If an access token is available before SIP registration, or if the UE becomes de-registered and a SIP re-registration is required, the SIP REGISTER message may include the access token without requiring the user to re-authenticate.
The access token may be sent over SIP to the MCX server to re-bind an IMPU and MC service ID (MCPTT ID, MCVideo ID or MCData ID) if either have changed (e.g. IMPU is different due to SIP deregistration/SIP re-registration, or user logs out and another user logs onto the same UE).
5.1.3.2.2 Using SIP REGISTER p. 33
The use of a SIP REGISTER message to provide the access token to the MCX server is shown in Figure 5.1.3.2.2-1. The inclusion of an access token in any particular SIP REGISTER message is optional.
Figure 5.1.3.2.2-1: MCX User Service Authorization using SIP REGISTER message
(⇒ copy of original 3GPP image)
(⇒ copy of original 3GPP image)
Step 5 of Figure 5.1.3.2.2-1 shows the access token message passed to the SIP core in a SIP REGISTER. Upon successful SIP authentication, the SIP core forwards the access token to the MCX server in the third part registration request message (Step 9).
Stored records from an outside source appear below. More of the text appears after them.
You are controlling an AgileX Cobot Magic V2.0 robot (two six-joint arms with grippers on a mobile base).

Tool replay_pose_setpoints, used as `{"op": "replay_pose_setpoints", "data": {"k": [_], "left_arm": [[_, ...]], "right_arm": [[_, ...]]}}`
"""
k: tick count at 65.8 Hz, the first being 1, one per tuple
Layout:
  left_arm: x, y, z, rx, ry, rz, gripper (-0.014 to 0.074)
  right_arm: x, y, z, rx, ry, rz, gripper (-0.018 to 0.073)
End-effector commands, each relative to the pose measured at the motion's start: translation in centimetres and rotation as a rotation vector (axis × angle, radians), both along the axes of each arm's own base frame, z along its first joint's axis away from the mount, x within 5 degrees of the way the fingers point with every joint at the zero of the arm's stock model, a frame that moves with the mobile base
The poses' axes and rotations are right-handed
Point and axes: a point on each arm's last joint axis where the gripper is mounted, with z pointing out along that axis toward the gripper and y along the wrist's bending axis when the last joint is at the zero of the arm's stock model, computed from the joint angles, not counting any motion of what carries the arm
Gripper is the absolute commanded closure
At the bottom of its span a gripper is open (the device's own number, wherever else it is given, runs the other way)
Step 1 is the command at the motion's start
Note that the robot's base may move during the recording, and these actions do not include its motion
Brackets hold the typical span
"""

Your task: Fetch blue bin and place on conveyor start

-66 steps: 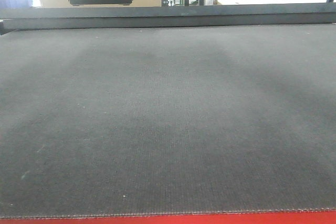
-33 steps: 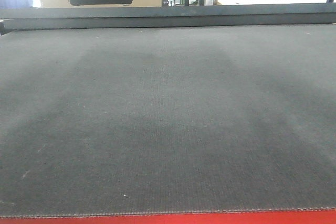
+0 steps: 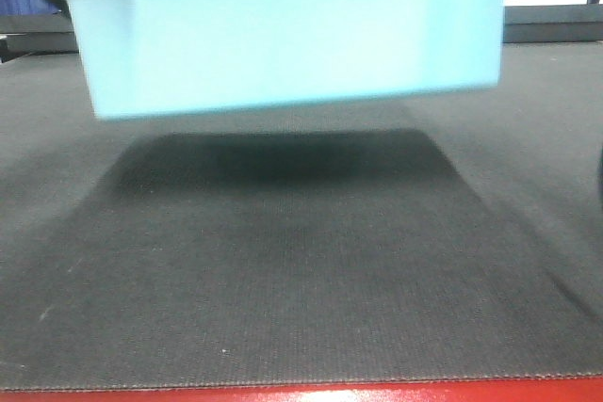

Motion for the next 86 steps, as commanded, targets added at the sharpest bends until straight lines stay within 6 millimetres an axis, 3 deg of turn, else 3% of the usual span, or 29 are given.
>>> {"op": "replay_pose_setpoints", "data": {"k": [1, 4, 10, 18, 21, 24, 34, 49, 68, 73, 78, 86], "left_arm": [[0.6, -1.4, 0.3, -0.102, -0.077, -0.031, 0.0703], [0.7, -1.4, 0.2, -0.102, -0.072, -0.029, 0.0674], [0.7, -1.4, 0.2, -0.102, -0.072, -0.029, 0.0527], [0.7, -1.4, 0.2, -0.106, -0.069, -0.027, 0.0185], [0.6, -1.5, 0.2, -0.113, -0.066, -0.026, 0.0046], [0.5, -1.5, 0.4, -0.123, -0.065, -0.022, -0.0027], [-0.6, -1.1, 2.5, -0.152, -0.111, -0.022, 0.007], [-3.4, 0.6, 7.5, -0.192, -0.245, -0.016, 0.0064], [-5.1, 3.5, 8.2, -0.144, -0.143, 0.066, 0.0071], [-6.1, 4.3, 9.2, -0.12, -0.161, 0.077, 0.009], [-7.3, 5.3, 10.5, -0.099, -0.207, 0.092, 0.0169], [-9.5, 7.1, 11.7, -0.099, -0.272, 0.129, 0.044]], "right_arm": [[0.5, 2.0, -0.4, 0.103, -0.028, 0.034, 0.0683], [0.7, 2.1, -0.9, 0.1, -0.017, 0.033, 0.0624], [0.7, 2.1, -1.0, 0.097, -0.008, 0.033, 0.0358], [0.6, 2.0, -0.7, 0.099, -0.014, 0.033, 0.0065], [0.4, 2.0, -0.3, 0.101, -0.021, 0.034, 0.001], [0.2, 1.9, 0.0, 0.103, -0.027, 0.034, -0.001], [-1.0, 1.5, 2.5, 0.114, -0.089, 0.037, 0.0024], [-3.4, 0.3, 6.7, 0.088, -0.21, 0.042, 0.0039], [-5.3, -0.9, 9.0, 0.033, -0.255, 0.038, 0.0069], [-6.4, -1.5, 10.4, 0.007, -0.305, 0.034, 0.0176], [-7.4, -2.3, 11.6, -0.033, -0.346, 0.026, 0.0344], [-9.0, -4.3, 12.8, -0.049, -0.385, -0.026, 0.0681]]}}
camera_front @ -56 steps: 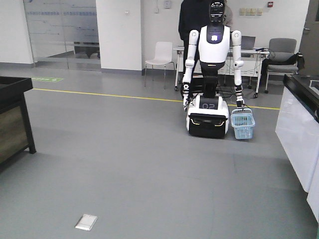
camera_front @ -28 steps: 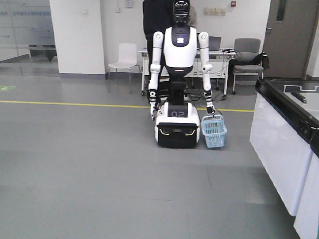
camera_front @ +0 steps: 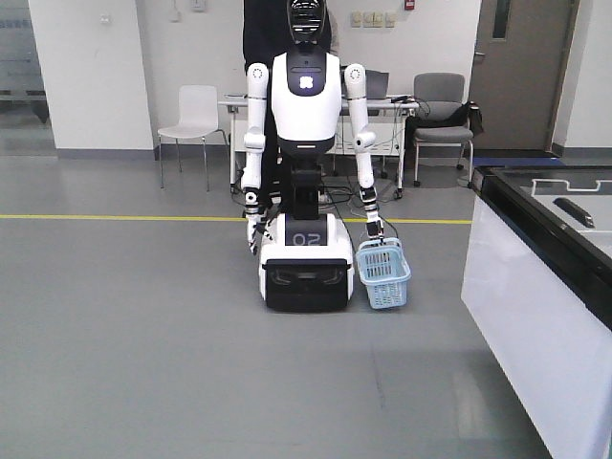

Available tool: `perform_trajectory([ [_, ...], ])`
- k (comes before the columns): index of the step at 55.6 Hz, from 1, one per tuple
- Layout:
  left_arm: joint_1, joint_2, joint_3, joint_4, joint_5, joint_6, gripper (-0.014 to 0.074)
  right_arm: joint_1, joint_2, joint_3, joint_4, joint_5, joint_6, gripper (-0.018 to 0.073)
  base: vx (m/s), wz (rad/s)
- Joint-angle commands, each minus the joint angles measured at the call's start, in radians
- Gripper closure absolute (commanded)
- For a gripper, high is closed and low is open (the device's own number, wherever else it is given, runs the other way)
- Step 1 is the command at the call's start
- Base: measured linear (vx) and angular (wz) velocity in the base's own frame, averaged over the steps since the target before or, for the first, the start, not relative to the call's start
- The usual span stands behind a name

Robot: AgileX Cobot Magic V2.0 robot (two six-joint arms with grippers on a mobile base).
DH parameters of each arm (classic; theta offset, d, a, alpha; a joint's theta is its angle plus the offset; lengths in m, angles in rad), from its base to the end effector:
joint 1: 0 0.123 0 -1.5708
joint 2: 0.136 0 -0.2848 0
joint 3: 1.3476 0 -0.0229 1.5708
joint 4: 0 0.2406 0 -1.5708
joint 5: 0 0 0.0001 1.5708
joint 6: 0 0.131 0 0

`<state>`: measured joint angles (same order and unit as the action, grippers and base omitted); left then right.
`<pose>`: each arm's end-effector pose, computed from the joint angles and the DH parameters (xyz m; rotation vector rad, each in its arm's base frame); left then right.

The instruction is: Pick snacks and fruit into basket

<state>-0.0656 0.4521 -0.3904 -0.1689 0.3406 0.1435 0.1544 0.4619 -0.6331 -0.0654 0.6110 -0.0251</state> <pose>0.1267 -0.0157 0.2700 0.0853 1.8804 -0.1087 0.1136 0.0127 0.3218 -0.1985 1.9119 0.0148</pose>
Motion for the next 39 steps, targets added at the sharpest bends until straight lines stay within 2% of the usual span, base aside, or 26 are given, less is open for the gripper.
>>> perform_trajectory([
  [1,-0.001,0.001,-0.036,-0.007,-0.096,-0.009,0.0445,-0.001,0.007,-0.029,-0.01,-0.095,-0.005,0.0568,0.67,-0.06],
  [39,-0.001,0.003,-0.036,-0.007,-0.096,-0.009,0.0445,-0.001,0.008,-0.029,-0.01,-0.095,-0.005,0.0568,0.64,-0.02],
])
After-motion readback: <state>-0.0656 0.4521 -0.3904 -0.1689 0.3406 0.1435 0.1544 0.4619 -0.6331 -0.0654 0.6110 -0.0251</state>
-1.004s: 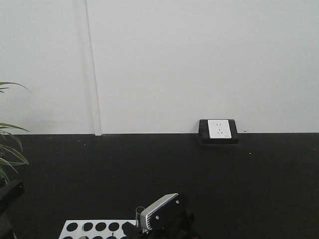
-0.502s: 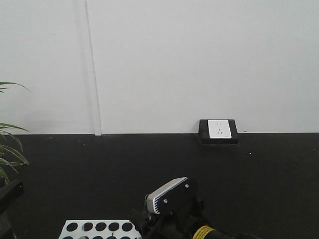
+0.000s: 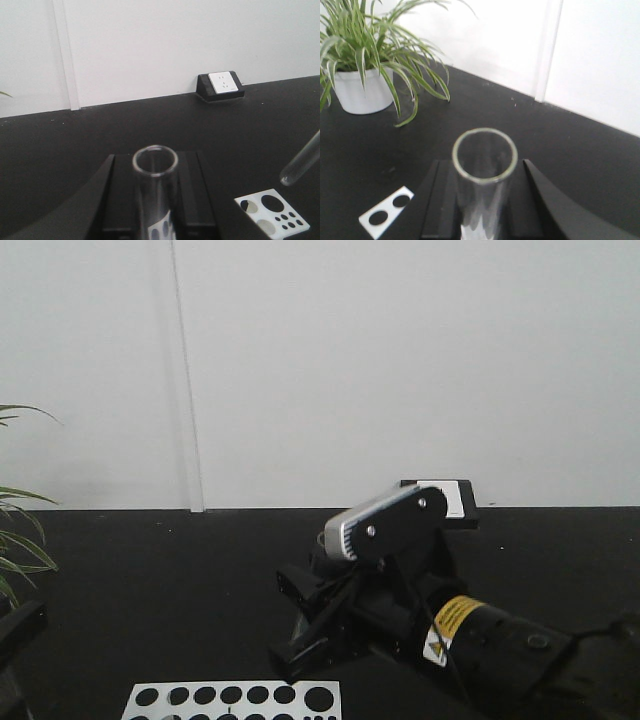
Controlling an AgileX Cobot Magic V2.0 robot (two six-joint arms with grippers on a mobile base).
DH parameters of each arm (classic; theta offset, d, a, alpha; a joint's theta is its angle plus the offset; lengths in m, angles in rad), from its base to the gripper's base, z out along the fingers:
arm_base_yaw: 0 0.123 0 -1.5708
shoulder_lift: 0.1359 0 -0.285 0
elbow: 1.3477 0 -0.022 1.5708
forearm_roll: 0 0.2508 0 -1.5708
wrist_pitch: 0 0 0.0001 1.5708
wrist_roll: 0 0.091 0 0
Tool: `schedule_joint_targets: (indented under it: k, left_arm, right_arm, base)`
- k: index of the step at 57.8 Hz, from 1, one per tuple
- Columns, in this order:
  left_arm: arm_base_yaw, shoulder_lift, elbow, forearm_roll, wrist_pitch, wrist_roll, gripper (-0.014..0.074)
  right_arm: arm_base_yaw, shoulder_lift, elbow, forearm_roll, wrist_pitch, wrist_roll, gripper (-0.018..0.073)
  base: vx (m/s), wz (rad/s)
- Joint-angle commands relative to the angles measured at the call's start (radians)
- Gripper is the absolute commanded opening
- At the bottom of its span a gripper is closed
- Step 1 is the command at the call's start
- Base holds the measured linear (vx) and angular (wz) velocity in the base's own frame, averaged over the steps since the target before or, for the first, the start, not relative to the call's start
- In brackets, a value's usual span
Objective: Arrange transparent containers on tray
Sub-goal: 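Close the right gripper on the tube and lift it from the rack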
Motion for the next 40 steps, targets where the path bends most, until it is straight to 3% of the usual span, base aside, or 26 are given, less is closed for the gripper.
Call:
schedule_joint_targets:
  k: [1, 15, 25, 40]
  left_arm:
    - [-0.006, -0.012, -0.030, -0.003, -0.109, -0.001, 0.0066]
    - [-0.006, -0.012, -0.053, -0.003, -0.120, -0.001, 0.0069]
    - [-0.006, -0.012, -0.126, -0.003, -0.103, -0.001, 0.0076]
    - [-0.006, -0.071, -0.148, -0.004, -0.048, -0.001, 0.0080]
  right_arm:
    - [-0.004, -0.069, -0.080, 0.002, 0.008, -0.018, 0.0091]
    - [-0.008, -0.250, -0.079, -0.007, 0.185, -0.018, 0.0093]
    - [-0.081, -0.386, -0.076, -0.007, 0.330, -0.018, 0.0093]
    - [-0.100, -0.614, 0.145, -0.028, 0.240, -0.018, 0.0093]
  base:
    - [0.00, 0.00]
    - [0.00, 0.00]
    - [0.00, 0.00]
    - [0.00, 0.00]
In Steps 9 through 11, the MCX server receives the third part registration request message, validates the access token, binds the IMPU and MC service ID (MCPTT ID, MCVideo ID or MCData ID) if the access token is valid, and responds to the 3rd party registration message.
5.1.3.2.3 Using SIP PUBLISH p. 34
The use of a SIP PUBLISH message to provide the access token to the MCX server is shown in Figure 5.1.3.2.3-1. The inclusion of an access token in any particular SIP PUBLISH message is optional.
Figure 5.1.3.2.3-1: MCX User Service Authorization using SIP PUBLISH message
(⇒ copy of original 3GPP image)
(⇒ copy of original 3GPP image)
As shown in Step 1 of Figure 5.1.3.2.3-1, the SIP PUBLISH message carries the access token through the SIP core to the MCX server.
In Steps 2 and 3, the MCX server receives the SIP PUBLISH message, validates the access token, binds the IMPU and MC service ID (MCPTT ID, MCVideo ID or MCData ID) if the access token is valid, and responds to the SIP PUBLISH message.